The new form of public administration reconstructs the state along the lines of a holding company producing an inherently unstable system. Holding companies suffer particular organisational dysfunctions, managing at arm’s length a complex range of diverse organisations to which self-management has been devolved. Subcontracting can be a way of reducing the price of a product or service by squeezing the contract, but it typically involves loss of detailed control, although financial control is increased. The relationship between contractor and subcontractor is one of mutual dependency. Another effect is fragmentation, for it is difficult to maintain and enforce national standards or public goods without considerable interference in the activities of the subcontractor.

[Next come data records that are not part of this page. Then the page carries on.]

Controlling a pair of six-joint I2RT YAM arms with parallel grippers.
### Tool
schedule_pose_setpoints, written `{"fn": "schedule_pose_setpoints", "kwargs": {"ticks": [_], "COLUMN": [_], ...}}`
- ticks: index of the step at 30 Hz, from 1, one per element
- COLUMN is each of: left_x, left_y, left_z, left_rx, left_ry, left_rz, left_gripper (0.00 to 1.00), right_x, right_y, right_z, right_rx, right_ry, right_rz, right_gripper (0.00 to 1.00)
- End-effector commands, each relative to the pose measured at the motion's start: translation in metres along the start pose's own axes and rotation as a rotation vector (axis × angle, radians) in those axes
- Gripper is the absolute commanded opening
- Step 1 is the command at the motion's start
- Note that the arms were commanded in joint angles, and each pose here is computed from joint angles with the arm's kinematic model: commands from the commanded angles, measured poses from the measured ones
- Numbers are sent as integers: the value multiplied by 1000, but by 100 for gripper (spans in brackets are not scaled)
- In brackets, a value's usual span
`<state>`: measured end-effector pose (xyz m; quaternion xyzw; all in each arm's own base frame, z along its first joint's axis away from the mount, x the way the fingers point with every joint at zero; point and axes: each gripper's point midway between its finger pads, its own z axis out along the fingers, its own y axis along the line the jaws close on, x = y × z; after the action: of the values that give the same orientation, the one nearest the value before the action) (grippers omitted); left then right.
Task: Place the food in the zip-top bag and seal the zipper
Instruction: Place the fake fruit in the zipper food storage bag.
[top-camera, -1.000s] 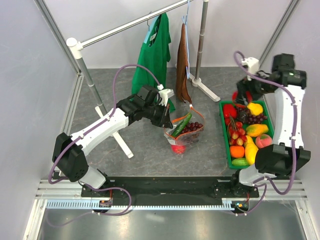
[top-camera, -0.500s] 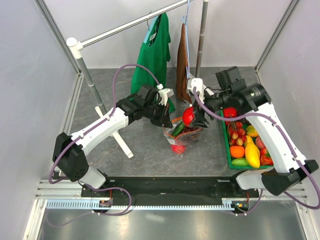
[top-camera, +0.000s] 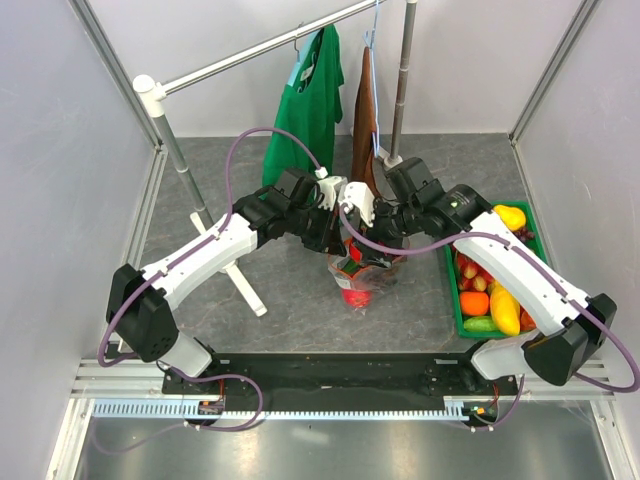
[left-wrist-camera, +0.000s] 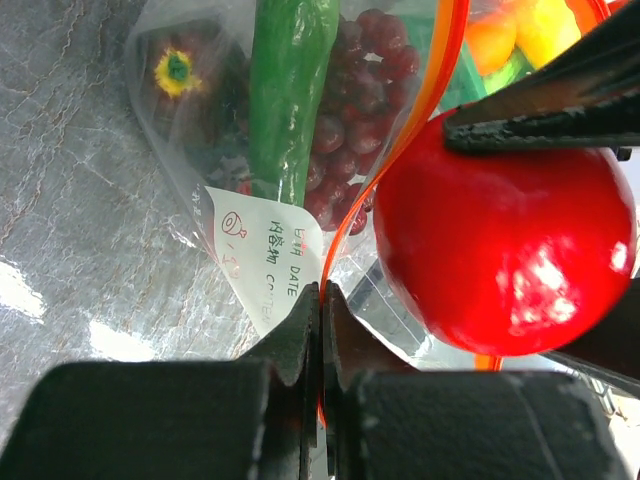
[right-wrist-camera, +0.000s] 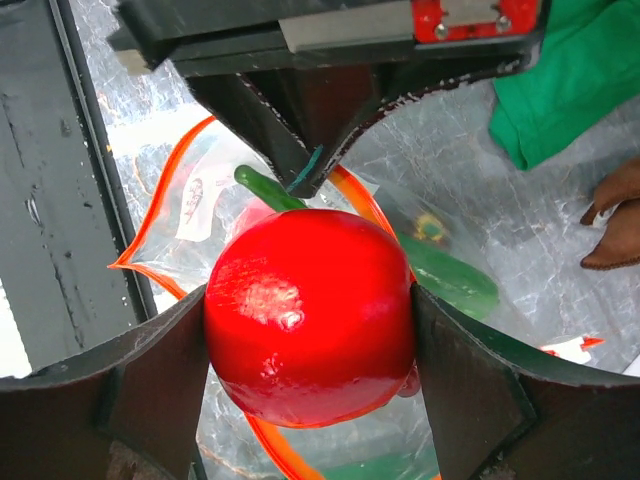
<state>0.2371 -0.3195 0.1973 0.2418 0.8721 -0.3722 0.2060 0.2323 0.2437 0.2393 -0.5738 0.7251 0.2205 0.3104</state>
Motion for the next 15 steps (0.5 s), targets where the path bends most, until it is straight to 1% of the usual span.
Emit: {"fn": "schedule_pose_setpoints", "kwargs": {"ticks": [1, 3, 4, 5, 7, 8, 11, 14, 15], "left_x": [-12, -13, -12, -13, -13, -13, -10, -11, -12], "left_y": [-10, -11, -10, -10, -10, -10, -9, -9, -10], "left_z": [-8, -8, -7, -8, -8, -10, -8, -8, -9], "left_rx": [38, 39, 36, 36, 31, 29, 29, 31, 32], "left_ry": [-25, -27, -24, -28, -30, -34, -26, -29, -31], "left_rz": [22, 20, 16, 19, 21, 23, 20, 22, 24], "left_gripper": [2, 2, 2, 2, 2, 2, 2, 2, 2], "right_x": [-6, 1, 3, 3, -1, -5, -11, -4, 6], "right_y": [13, 31, 35, 37, 34, 28, 21, 3, -16], "right_z": [2, 7, 9, 8, 3, -3, -18, -36, -49], "right_rx": [-53, -115, -128, -130, -104, -64, -1, 64, 104], "right_ry": [-12, 28, 44, 49, 38, 38, 14, 0, -13], "right_rz": [15, 5, 3, 0, -4, -5, 29, 137, 220], "right_gripper": [75, 84, 94, 98, 98, 98, 98, 98, 98]}}
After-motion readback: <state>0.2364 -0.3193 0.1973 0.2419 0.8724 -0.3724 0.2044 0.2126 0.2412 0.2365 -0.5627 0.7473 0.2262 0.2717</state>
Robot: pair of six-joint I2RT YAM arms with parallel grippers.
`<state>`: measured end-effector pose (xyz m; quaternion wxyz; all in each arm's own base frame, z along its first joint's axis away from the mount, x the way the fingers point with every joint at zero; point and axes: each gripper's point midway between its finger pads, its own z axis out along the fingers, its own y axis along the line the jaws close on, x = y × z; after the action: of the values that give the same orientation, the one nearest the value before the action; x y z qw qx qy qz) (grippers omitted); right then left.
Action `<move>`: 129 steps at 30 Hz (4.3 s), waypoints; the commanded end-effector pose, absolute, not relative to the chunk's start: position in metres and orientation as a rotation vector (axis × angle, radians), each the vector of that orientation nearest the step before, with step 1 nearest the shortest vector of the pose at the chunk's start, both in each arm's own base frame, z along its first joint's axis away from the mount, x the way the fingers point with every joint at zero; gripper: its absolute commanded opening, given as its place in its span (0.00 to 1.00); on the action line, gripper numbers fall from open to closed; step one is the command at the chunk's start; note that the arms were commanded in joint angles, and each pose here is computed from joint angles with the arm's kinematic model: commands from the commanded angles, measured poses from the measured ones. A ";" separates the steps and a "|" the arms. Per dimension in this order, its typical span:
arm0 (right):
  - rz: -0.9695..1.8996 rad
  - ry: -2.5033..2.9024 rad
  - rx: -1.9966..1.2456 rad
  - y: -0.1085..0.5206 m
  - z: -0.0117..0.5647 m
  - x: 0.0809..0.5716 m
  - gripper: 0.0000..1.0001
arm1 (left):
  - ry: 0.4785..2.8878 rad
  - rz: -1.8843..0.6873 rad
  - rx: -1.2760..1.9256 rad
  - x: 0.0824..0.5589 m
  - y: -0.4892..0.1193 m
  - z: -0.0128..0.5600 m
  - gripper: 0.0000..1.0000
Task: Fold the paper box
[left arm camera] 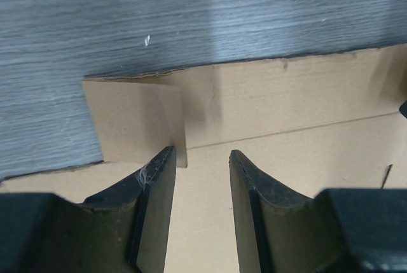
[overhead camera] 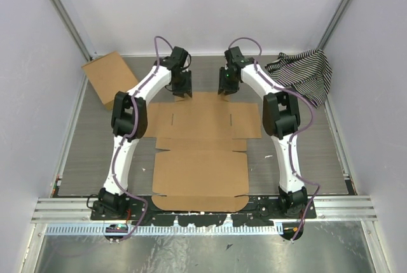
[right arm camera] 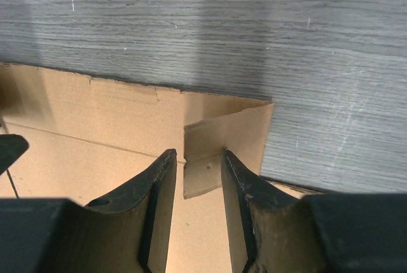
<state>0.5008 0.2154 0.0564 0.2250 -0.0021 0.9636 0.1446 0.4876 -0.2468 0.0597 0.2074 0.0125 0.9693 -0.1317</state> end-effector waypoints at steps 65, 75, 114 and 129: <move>0.628 2.842 0.298 0.149 0.037 0.261 0.84 | 2.926 -0.568 -0.343 0.267 -0.144 0.027 0.65; 0.622 2.851 0.290 0.151 0.037 0.261 0.83 | 2.902 -0.584 -0.330 0.266 -0.145 0.042 0.45; 0.478 2.869 0.092 0.164 0.032 0.276 0.76 | 2.936 -0.549 -0.259 0.274 -0.162 0.042 0.00; 0.388 2.792 0.074 0.167 0.076 0.297 0.76 | 2.953 -0.520 -0.255 0.274 -0.165 0.039 0.00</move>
<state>0.2995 0.1816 0.0802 0.1609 0.0181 0.9713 0.1743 0.2740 -0.1664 0.0464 0.0741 -0.0852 0.9757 -0.1878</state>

The ‘new public management’, borrowing from the ‘new managerialism’ pioneered in the private sector, is also potentiated by new technology (‘management by e-mail’) using indirect quality indicators as performance targets of outputs (‘management by objectives’). A contracting core of management no longer in direct contact with the work being undertaken comes to rely on such indirect indicators of performance. And, as Pollitt (1987) remarks, ‘all performance indicators distort performance’. This leads to the well-known ‘All Pigs Flying’ scenario (Ainley, 1997). As well as new divisions between core management and a periphery of contract workers, this makes it difficult to determine which are real indicators and which are virtual ones. As well as being ‘The Audit Society’ described by Power (1997) with its ‘Rituals of Verification’ run by accountants, the contracting, post-welfare or workfare state may therefore also become the Virtual State. Virtual though the new state form may be, its powers of central control are very real. This is indeed a New Leviathan rather than a New Enlightenment.